2) His related claim that, as a critic, he’s under no obligation to offer alternative explanations, just poke holes in the arguments and evidence for evolution.
 3) His marshaling of highly selected quotations from an idiosyncratic group of scientists as well as authors of popular pieces to “prove” terminal uncertainty and contradiction among them regarding evolution, thereby damning the theory.
4) His ploy of reproducing “imaginary conversations” among scientists to prove his points (hardly acceptable in a court of law).
5) His serious misconstruing of the fossil record of his time (and for clearly not being around to try to argue away the past three productive decades of paleontological work).
6) His sleight of hand in leading the reader to believe that it has been proven that there are complex organs that could not have been created through the accumulation of small changes over time.(On this last point, where and when was this proven?  And, what does Macbeth mean when he writes, “Since this fact seems to have been demonstrated, if only by default”?  I interpret this comment to suggest that he believes Darwinians have the obligation to prove that each complex organ could be derived from the process Darwin describes.  Macbeth should have read the passage from Darwin which he quotes (see above) more closely.  Darwin puts the onus on his critics to find a complex organ that could not have been produced by the agent of natural selection over long periods of time.)
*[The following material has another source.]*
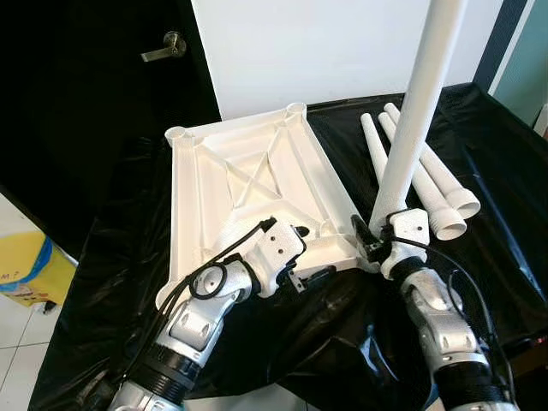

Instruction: Building children table

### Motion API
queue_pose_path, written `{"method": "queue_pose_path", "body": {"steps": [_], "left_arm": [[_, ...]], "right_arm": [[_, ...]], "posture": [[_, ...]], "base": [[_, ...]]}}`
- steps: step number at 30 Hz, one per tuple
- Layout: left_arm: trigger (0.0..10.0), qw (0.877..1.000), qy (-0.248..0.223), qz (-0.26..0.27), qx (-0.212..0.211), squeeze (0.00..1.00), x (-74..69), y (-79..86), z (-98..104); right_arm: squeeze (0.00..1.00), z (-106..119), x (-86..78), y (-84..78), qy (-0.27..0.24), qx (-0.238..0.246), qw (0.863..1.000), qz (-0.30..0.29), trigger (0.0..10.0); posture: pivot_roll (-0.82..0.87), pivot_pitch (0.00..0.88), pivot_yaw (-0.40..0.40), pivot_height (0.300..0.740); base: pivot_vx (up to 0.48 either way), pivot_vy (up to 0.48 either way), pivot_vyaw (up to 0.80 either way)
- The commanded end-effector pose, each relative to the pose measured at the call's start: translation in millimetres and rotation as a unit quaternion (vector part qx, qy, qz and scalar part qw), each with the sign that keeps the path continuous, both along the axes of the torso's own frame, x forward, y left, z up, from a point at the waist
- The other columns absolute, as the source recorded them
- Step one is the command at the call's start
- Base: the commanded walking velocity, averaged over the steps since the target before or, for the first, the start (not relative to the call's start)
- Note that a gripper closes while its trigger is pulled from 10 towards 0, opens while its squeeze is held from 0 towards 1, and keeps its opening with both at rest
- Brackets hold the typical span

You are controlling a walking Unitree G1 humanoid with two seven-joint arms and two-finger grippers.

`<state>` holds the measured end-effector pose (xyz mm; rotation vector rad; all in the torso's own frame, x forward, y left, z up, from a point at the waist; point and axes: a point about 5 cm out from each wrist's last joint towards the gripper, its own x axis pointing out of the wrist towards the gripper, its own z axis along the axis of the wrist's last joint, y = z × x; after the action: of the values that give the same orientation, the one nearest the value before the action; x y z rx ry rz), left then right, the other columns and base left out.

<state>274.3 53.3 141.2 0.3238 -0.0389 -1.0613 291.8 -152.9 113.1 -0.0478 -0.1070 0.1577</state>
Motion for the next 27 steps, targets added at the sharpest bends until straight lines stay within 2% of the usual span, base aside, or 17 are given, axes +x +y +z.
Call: {"method": "queue_pose_path", "body": {"steps": [1,8,14,20,21,27], "left_arm": [[10.0,1.000,0.009,0.006,0.004,0.00,-1.9,2.1,-4],[10.0,1.000,0.009,0.012,0.004,0.00,-2.7,2.6,-5],[10.0,1.000,0.009,0.018,0.005,0.00,-2.7,5.5,-5],[10.0,1.000,0.008,0.020,0.005,0.00,-2.0,5.9,-4],[10.0,1.000,0.008,0.021,0.004,0.00,-1.2,6.0,-4],[10.0,0.999,0.008,0.032,0.004,0.00,1.0,7.3,-3]], "right_arm": [[0.00,-19,-6.8,2.6,0.049,0.007,0.998,-0.028,10.0],[0.00,-18,-14.0,15.7,0.053,0.025,0.995,-0.081,10.0],[0.00,-14,-19.4,22.3,0.042,0.026,0.996,-0.079,10.0],[0.00,-10,-18.1,22.6,0.036,0.024,0.996,-0.077,10.0],[1.00,-7,-17.8,24.0,0.028,0.024,0.997,-0.065,10.0],[1.00,-2,-19.2,23.7,0.016,0.024,0.998,-0.054,10.0]], "posture": [[-0.15,0.000,0.061,0.740],[-0.14,0.000,0.045,0.740],[-0.14,0.004,0.044,0.740],[-0.14,0.007,0.043,0.740],[-0.14,0.010,0.044,0.740],[-0.14,0.017,0.043,0.740]], "base": [[0.000,0.000,0.00],[0.000,0.000,0.00],[0.000,0.000,0.00],[0.000,0.000,0.00],[0.000,0.000,0.00],[0.000,0.000,0.00]]}}
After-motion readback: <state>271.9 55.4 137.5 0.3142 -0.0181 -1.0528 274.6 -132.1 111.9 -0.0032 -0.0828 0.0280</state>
In comments on the book, Stephen Jay Gould proved somewhat more complimentary (Macbeth “raised some disturbing points”) but believed the book was fundamentally flawed because Macbeth came to it applying an “inappropriate” standard:  “the defendant (an opponent of evolution) is accused by the scientific establishment and must be acquitted if the faintest shadow of doubt can be raised against Darwinism. (As science is not a discipline that claims to establish certainty, all its conclusions would fall by this inappropriate procedure.)”  (Impeaching a Self-Appointed Judge, as found in The Unofficial Stephen Jay Gould Archive)
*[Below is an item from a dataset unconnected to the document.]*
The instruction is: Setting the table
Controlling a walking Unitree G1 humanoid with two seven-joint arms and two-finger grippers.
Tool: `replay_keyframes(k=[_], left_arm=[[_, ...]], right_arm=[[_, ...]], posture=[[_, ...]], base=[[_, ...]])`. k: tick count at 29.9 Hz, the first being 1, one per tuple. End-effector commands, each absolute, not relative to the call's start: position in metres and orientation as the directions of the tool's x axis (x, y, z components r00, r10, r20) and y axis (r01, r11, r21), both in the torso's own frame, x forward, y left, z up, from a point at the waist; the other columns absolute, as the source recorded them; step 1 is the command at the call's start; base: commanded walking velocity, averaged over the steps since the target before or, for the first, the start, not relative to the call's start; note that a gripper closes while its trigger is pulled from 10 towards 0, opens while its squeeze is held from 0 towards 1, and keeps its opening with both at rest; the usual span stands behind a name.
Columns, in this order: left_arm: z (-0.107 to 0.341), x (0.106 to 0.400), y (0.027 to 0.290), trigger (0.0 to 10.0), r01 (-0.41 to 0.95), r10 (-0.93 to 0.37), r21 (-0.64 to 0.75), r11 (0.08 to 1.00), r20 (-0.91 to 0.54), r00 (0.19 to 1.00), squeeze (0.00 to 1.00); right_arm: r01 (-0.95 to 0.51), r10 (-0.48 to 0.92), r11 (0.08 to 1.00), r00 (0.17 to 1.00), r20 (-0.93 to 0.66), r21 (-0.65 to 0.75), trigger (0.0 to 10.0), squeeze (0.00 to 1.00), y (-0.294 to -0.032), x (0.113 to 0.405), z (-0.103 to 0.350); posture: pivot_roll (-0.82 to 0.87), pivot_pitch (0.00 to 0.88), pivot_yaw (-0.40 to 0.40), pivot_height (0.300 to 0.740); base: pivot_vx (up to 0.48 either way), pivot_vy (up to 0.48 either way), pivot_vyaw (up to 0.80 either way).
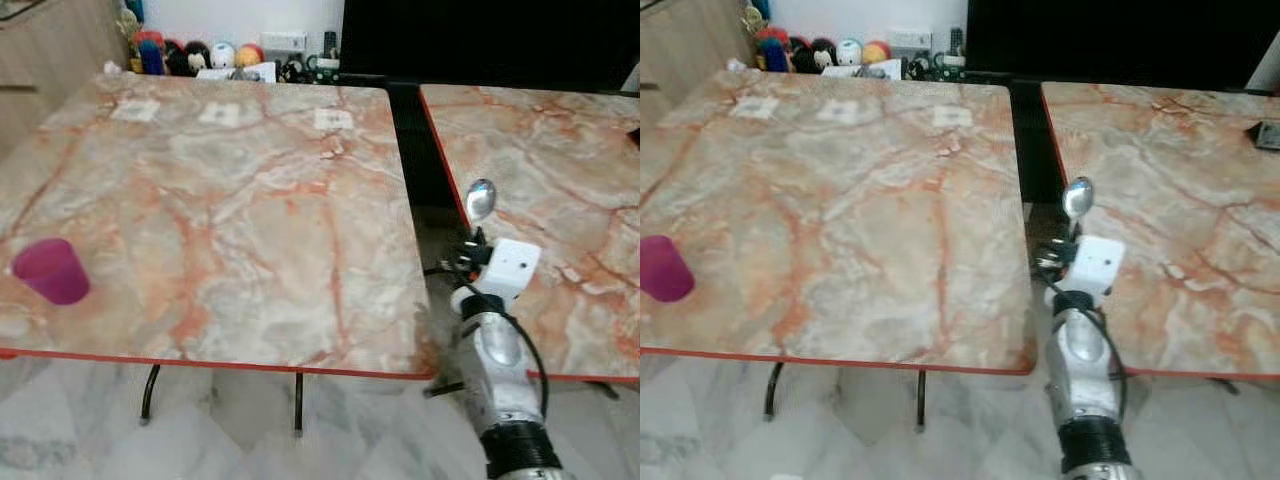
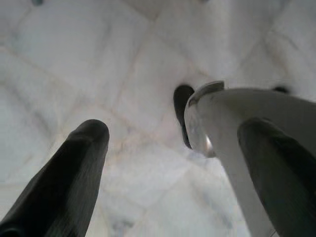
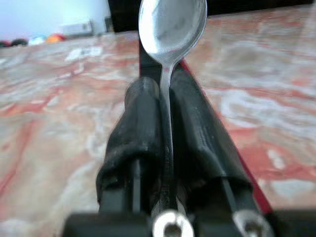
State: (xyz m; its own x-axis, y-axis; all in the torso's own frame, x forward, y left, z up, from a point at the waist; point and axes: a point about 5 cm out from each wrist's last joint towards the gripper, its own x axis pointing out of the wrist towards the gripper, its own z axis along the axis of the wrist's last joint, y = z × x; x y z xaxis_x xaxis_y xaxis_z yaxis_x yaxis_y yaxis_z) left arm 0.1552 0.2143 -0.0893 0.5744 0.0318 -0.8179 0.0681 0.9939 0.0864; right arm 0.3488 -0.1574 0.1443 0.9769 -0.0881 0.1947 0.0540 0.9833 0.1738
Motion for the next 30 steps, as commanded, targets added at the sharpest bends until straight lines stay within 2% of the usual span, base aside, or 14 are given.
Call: replay_keyframes(k=[1,10,16,18,30], left_arm=[[-0.096,0.141,0.208,10.0,0.089,0.012,0.069,0.994,-0.852,0.524,0.00],[-0.099,0.141,0.192,10.0,0.099,-0.004,0.056,0.994,-0.855,0.519,0.00],[-0.100,0.142,0.188,10.0,0.102,-0.007,0.054,0.993,-0.854,0.520,0.00],[-0.099,0.143,0.188,10.0,0.104,-0.009,0.053,0.993,-0.853,0.521,0.00],[-0.096,0.136,0.218,10.0,0.089,0.011,0.069,0.994,-0.847,0.531,0.00]], right_arm=[[0.079,-0.114,0.982,0.972,0.207,0.171,10.0,0.00,-0.166,0.348,0.147],[0.104,-0.146,0.979,0.957,0.250,0.174,10.0,0.00,-0.173,0.348,0.155],[0.145,-0.198,0.978,0.874,0.444,0.151,10.0,0.00,-0.186,0.342,0.198],[0.153,-0.209,0.976,0.868,0.450,0.157,10.0,0.00,-0.189,0.342,0.201],[0.170,-0.222,0.973,0.876,0.427,0.158,10.0,0.00,-0.193,0.339,0.196]], posture=[[0.04,0.149,-0.011,0.740],[0.03,0.151,-0.012,0.740],[0.03,0.152,-0.011,0.740],[0.02,0.152,-0.011,0.740],[0.02,0.149,-0.012,0.740]], base=[[0.000,-0.446,0.00],[0.000,-0.449,0.00],[0.000,-0.450,0.00],[0.000,-0.450,0.00],[0.000,-0.450,0.00]])
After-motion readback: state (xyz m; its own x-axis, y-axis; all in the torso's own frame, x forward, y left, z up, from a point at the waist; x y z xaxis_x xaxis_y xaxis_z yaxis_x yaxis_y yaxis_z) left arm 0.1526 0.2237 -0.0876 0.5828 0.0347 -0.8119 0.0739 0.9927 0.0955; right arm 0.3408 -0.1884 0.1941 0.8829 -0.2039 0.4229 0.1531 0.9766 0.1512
I am left after all of this with a number of questions, but the overarching one is whether the best-in-field fallacy really has any substance as a fallacy.  Two elements are critical in my judgment.

Deliberate manipulations of the options.  On a somewhat trivial level, one potentially valuable aspect of recognizing such a fallacy is that it alerts us to the possibility that what is presented to us as our choices is a biased sample and there are other known or conceivable options, perhaps better ones, which aren’t offered to us.  Nearly any debate in the current political environment in this country offers an example of this skewing of options.  When a politician says, “We have two choices . . . ,” my reaction is to look for the third or fourth choice.

Best of the available options.  In science, which is the venue of this posting, of what validity is the best-in-field fallacy?  DiMichele considers it real and important.  But, frankly, the more I’ve thought about it, the more insignificant I think it is, particularly within science.  Indeed, DiMichele in his article has a sentence immediately following his explanation of the best-in-field fallacy (see quotation above) that seems to me to prove this point.  He writes,
In the best-of-field context, we should expect that our causal explanations of patterns will be, potentially, incorrect, and subject to improvement as new data or new ideas and insights intrude into the explanatory framework.  (p. 202)If I understand DiMichele, that's what we need to acknowledge to avoid the best-in-field fallacy.  Wait . . . isn’t that what scientists do and what science is about – the testing and retesting of hypotheses, the discovering of new findings that refute or buttress positions, the changing of minds and theories?  So, does the best-in-field fallacy occur simply because the critic fails to understand that science works this way or doesn't find scientists making that clear at every juncture?  To be a bit more generous, perhaps it is a matter of scientists using some restraint and not implying that a prevailing theory is the best there can or ever will be, rather that it's the best of the options we can conceive of at this moment.  Not much of a fallacy in my opinion.